Ветлужская Правда - стр. 37
– За десять кун я полкади[23] зерна куплю, работника прокормить можно, а не малолетку!
– У нас хлеб дороже чуть ли не в два раза, но у землепашцев вычет идет именно по твоей стоимости: из расчета две короби[24] ржи на младенца до семи лет.
– Так иной настругает детишек, ему и платить ничего не надо будет!
– И пусть! Воеводство в основном прибылью со своих мастерских живет и с торговли, поэтому сильно заинтересовано именно в их развитии. Правда, на некоторые из особо выгодных занятий мы отдельное разрешение требуем, но это связано либо с большими затратами, либо с такой прибылью, которая все общество кормит! Например, пока это касается всего железа и полотна, но через год-два хотим оставить за воеводством лишь добычу металла и ткацкие станки: их надо еще до ума довести, а это непосильно для обычного смертного. – Полусотник неожиданно улыбнулся и поправился: – Под добычей я имею в виду привоз железа из дальних земель, не смотри на меня так хитро, Юсуф!
– Хм… А с моих покупок точно не будет пошлин?

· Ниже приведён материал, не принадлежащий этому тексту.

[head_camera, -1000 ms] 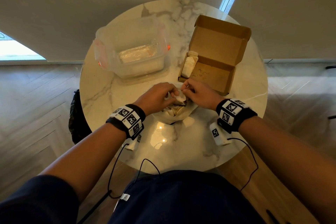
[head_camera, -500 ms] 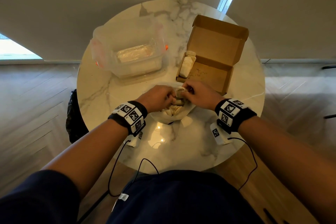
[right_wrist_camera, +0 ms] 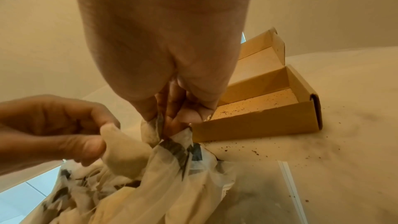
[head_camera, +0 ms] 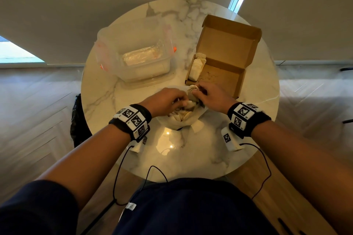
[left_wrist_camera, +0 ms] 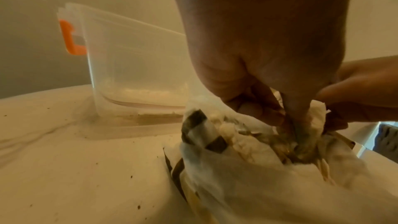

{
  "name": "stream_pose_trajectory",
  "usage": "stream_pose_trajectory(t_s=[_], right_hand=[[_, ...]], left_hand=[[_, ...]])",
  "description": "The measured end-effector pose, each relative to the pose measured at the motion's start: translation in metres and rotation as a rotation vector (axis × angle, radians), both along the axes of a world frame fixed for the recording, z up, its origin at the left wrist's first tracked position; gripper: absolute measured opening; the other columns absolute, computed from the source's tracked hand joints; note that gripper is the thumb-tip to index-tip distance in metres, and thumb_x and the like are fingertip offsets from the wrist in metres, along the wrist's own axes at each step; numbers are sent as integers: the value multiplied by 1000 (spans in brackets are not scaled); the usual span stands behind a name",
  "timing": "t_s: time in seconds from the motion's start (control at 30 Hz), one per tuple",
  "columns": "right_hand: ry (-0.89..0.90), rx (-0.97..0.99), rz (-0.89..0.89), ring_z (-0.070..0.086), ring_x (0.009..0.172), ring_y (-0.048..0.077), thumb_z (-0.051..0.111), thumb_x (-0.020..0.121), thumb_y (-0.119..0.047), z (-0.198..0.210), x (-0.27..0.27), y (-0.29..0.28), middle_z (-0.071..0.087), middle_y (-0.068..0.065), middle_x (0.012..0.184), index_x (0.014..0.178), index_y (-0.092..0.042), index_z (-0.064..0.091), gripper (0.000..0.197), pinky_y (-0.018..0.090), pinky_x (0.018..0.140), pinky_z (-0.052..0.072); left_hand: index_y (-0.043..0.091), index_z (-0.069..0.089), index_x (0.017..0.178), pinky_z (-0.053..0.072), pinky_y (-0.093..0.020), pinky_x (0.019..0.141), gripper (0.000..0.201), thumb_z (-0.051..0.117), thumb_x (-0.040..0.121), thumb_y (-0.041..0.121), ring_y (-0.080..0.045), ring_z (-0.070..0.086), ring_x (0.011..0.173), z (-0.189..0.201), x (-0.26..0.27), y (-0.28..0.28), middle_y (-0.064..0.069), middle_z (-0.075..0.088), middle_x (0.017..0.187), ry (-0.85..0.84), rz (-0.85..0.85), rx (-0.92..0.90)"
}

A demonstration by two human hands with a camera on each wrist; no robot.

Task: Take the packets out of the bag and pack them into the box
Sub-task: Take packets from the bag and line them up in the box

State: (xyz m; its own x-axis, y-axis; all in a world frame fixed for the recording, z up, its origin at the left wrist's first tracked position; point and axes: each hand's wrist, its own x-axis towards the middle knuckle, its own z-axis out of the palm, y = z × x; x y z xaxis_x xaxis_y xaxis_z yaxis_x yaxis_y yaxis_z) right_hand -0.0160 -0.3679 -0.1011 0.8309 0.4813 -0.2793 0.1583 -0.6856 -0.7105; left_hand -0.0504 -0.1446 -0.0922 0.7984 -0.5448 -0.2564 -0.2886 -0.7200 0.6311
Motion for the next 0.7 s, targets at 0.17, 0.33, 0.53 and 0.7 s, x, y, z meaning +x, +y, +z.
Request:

– Не будет! Ни с тебя, ни с продавца: ни за взвешивание товара, ни за клеймо скотине. Никакого побережного, гостиного, да и за провоз тоже ничего не возьмем! По желанию запишем тебя в общую амбарную книгу – мол, купил то-то, такого цвета и формы. Как везде, чтобы потом подтвердить, что ты это нигде не украл, вот только за это тоже платить не надо! Кстати, ты пока не торопись покупать, просто походи по торгу да присмотрись к товару…
– Что так?
– Как отплывет Масгут, приходи ко мне в дружинный дом, будет у нас с воеводой для тебя выгодное предложение. И не только к тебе, но и к наместнику, однако с его человеком мне что-то не хочется иметь дело, какое-то тягостное он производит впечатление… Ну ладно, я побежал! Да… Ильяса тоже можешь захватить с собой, если хочешь!

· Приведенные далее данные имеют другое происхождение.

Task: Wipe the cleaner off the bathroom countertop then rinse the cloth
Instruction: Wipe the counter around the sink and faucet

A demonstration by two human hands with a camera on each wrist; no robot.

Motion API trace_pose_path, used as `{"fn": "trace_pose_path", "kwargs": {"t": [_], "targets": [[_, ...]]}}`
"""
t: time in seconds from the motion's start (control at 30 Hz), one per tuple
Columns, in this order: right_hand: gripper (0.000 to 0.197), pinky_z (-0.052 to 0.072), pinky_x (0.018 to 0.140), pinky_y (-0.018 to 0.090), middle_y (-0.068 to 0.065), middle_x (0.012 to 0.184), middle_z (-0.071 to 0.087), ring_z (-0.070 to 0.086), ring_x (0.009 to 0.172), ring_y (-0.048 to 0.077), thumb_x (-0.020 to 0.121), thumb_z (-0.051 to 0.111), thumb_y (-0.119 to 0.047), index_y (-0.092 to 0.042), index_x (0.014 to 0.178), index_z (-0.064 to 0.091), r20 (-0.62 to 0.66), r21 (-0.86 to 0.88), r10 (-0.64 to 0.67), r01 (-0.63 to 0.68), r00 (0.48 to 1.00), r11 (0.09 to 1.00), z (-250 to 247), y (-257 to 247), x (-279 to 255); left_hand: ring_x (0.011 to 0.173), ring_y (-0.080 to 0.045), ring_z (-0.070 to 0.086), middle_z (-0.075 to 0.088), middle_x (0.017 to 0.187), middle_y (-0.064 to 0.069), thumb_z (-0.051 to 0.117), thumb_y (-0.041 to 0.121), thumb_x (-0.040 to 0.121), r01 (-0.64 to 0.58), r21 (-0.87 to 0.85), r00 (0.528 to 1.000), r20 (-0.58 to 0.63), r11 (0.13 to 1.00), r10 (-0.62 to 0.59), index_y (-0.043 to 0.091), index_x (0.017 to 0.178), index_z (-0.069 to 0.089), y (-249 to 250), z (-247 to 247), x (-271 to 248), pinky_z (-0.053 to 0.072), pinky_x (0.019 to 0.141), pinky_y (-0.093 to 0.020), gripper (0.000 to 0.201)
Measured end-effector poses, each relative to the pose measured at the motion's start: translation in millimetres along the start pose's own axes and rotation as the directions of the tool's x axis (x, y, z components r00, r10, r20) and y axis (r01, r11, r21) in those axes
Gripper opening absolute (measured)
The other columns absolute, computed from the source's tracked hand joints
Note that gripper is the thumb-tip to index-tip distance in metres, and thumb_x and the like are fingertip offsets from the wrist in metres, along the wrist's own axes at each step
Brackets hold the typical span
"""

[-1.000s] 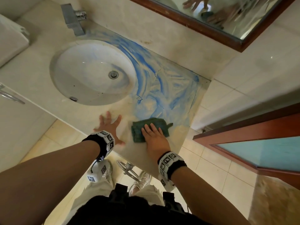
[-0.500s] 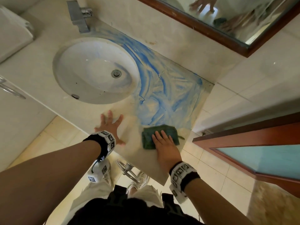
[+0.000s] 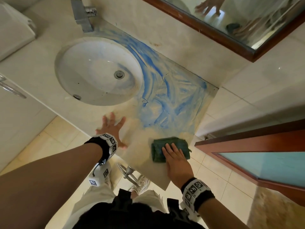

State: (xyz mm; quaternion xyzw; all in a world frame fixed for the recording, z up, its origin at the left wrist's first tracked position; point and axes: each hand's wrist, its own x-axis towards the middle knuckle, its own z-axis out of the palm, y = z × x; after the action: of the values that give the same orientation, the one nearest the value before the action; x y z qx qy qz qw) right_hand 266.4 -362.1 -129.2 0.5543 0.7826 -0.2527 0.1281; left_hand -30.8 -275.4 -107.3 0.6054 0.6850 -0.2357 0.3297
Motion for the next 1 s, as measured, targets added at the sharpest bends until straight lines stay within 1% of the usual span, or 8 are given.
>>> {"fn": "trace_pose_path", "kwargs": {"t": [0.1, 0.27, 0.33, 0.43, 0.57, 0.7, 0.87, 1.0], "targets": [[0.065, -0.014, 0.114, 0.033, -0.004, 0.163, 0.003, -0.008, 0.150, 0.017, 0.097, 0.037, -0.017, -0.022, 0.156, 0.009, 0.028, -0.015, -0.033, 0.033, 0.999, 0.999, -22.2, -18.2, 35.6, 0.143, -0.037, -0.027, -0.037, 0.154, -0.004, 0.083, 0.059, 0.061, -0.002, 0.004, 1.000, 0.001, 1.000, 0.002, 0.044, 0.149, -0.017, -0.2, 0.0, 0.8, 0.021, 0.109, -0.069, 0.134], [0.064, -0.003, 0.120, 0.039, -0.004, 0.164, 0.002, -0.006, 0.150, 0.017, 0.098, 0.036, -0.015, -0.020, 0.156, 0.010, 0.007, -0.023, -0.059, 0.059, 0.998, 0.998, -50.0, -52.5, 100.7, 0.143, -0.038, -0.027, -0.037, 0.154, -0.004, 0.082, 0.062, 0.059, -0.012, 0.009, 1.000, -0.002, 1.000, 0.012, 0.043, 0.149, -0.017, -1.8, 0.6, 0.1, 0.020, 0.109, -0.070, 0.136], [0.063, -0.003, 0.120, 0.038, -0.005, 0.164, 0.002, -0.006, 0.150, 0.017, 0.099, 0.035, -0.015, -0.021, 0.156, 0.009, 0.000, -0.026, -0.050, 0.050, 0.999, 0.998, -49.2, -53.6, 100.3, 0.143, -0.038, -0.026, -0.037, 0.154, -0.004, 0.082, 0.062, 0.059, -0.015, 0.013, 1.000, -0.002, 1.000, 0.015, 0.043, 0.149, -0.017, -1.8, 0.2, 0.7, 0.021, 0.109, -0.070, 0.136], [0.063, -0.004, 0.119, 0.037, -0.005, 0.164, 0.003, -0.006, 0.150, 0.017, 0.099, 0.035, -0.017, -0.021, 0.156, 0.009, 0.017, -0.018, -0.041, 0.041, 0.999, 0.999, -37.2, -42.5, 64.2, 0.143, -0.037, -0.027, -0.038, 0.153, -0.002, 0.082, 0.062, 0.060, -0.012, 0.006, 1.000, -0.005, 1.000, 0.012, 0.045, 0.149, -0.018, -3.2, 0.5, 0.5, 0.021, 0.109, -0.069, 0.135], [0.064, -0.015, 0.113, 0.033, -0.005, 0.164, -0.001, -0.018, 0.145, 0.012, 0.099, 0.034, -0.020, -0.023, 0.156, 0.005, 0.087, -0.036, -0.042, 0.045, 0.995, 0.998, -20.7, -30.0, 16.6, 0.143, -0.036, -0.026, -0.037, 0.154, -0.002, 0.080, 0.064, 0.060, -0.014, 0.026, 1.000, -0.018, 1.000, 0.015, 0.045, 0.148, -0.018, -2.8, 3.1, 1.6, 0.024, 0.108, -0.066, 0.134], [0.065, -0.015, 0.113, 0.034, -0.005, 0.164, -0.001, -0.010, 0.149, 0.018, 0.099, 0.037, -0.022, -0.023, 0.156, 0.006, 0.118, -0.077, -0.079, 0.088, 0.990, 0.993, -34.6, -37.6, 44.5, 0.143, -0.036, -0.026, -0.038, 0.153, -0.003, 0.078, 0.066, 0.060, -0.016, 0.033, 1.000, -0.015, 0.999, 0.016, 0.044, 0.148, -0.020, -4.5, 3.0, 2.3, 0.023, 0.110, -0.066, 0.134], [0.065, 0.000, 0.122, 0.042, -0.004, 0.163, 0.005, -0.003, 0.150, 0.019, 0.097, 0.039, -0.019, -0.020, 0.155, 0.011, 0.046, -0.063, -0.124, 0.127, 0.991, 0.990, -57.0, -65.3, 109.2, 0.143, -0.036, -0.026, -0.038, 0.153, -0.002, 0.080, 0.066, 0.059, -0.022, 0.029, 1.000, -0.018, 0.999, 0.023, 0.043, 0.148, -0.019, -4.8, 2.2, 1.2, 0.023, 0.109, -0.067, 0.135], [0.063, -0.001, 0.122, 0.040, -0.004, 0.163, 0.006, -0.003, 0.150, 0.018, 0.098, 0.038, -0.019, -0.020, 0.155, 0.011, 0.033, -0.045, -0.110, 0.112, 0.993, 0.993, -54.3, -63.2, 99.6, 0.143, -0.036, -0.026, -0.038, 0.153, -0.002, 0.079, 0.067, 0.058, -0.016, 0.034, 1.000, -0.023, 0.999, 0.016, 0.044, 0.148, -0.019, -4.6, 1.6, 0.4, 0.024, 0.109, -0.066, 0.136]]}}
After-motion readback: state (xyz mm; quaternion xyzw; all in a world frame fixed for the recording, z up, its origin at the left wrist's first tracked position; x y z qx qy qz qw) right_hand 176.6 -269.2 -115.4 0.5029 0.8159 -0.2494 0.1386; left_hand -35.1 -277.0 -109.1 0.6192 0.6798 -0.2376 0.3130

Полусотник хлопнул купца по плечу, отложил в сторону гитару и начал пробираться на выход, оставив Юсуфа размышлять над своими словами. Купец, однако, долго раздумывать не стал, еще раз помял шерстяную ткань между пальцами и двинулся дальше, потихоньку продвигаясь на зычный голос, который доносился с дальнего конца торга и вещал всем собравшимся о несправедливом устройстве жизни. Имея, как и многие торговые люди, склонность к языкам, Ильяс за зиму ощутимо продвинулся в своей возможности общения с ульчийцами и теперь старательно использовал свое новое знание. Чем ближе Юсуф подходил, тем яростнее препирался его товарищ, у которого прямо из-под самого носа увели какой-то необходимый ему товар…
– Ты ведь кузнец, человече, так? Тебя по рукам видно…
– Ну…
– И сын твой кузнец, что рядом стоит?
– И он. Да что ты хочешь?
– А откуда будете?
– Суздальские мы… были.
– Ага. Чужой товар продаешь или свой?
– Дык… сквозь волочильную доску самолично пропускал, а вот прутки железа мне другие мастера поставляли.
– Значит, все-таки свой труд? Так?
– И свой, да не только… Всем миром решали мы сей товар выставить на всеобщее обозрение!
– Но все-таки распоряжаешься им ты?
– Я…
– Так что ж ты убираешь его обратно в сундук?! Разве я не обещал тебе за все заплатить честь по чести, а?!
– Нет!
– Как нет?! Я же цену тебе называл!
– Ну…
– Что ну? Цену называл?!
– Так ты торговался…
– А что? Нельзя?
– Так не успел ты… Вестник от воеводы прибежал и поведал, что нашелся тот, кто дело новое придумал.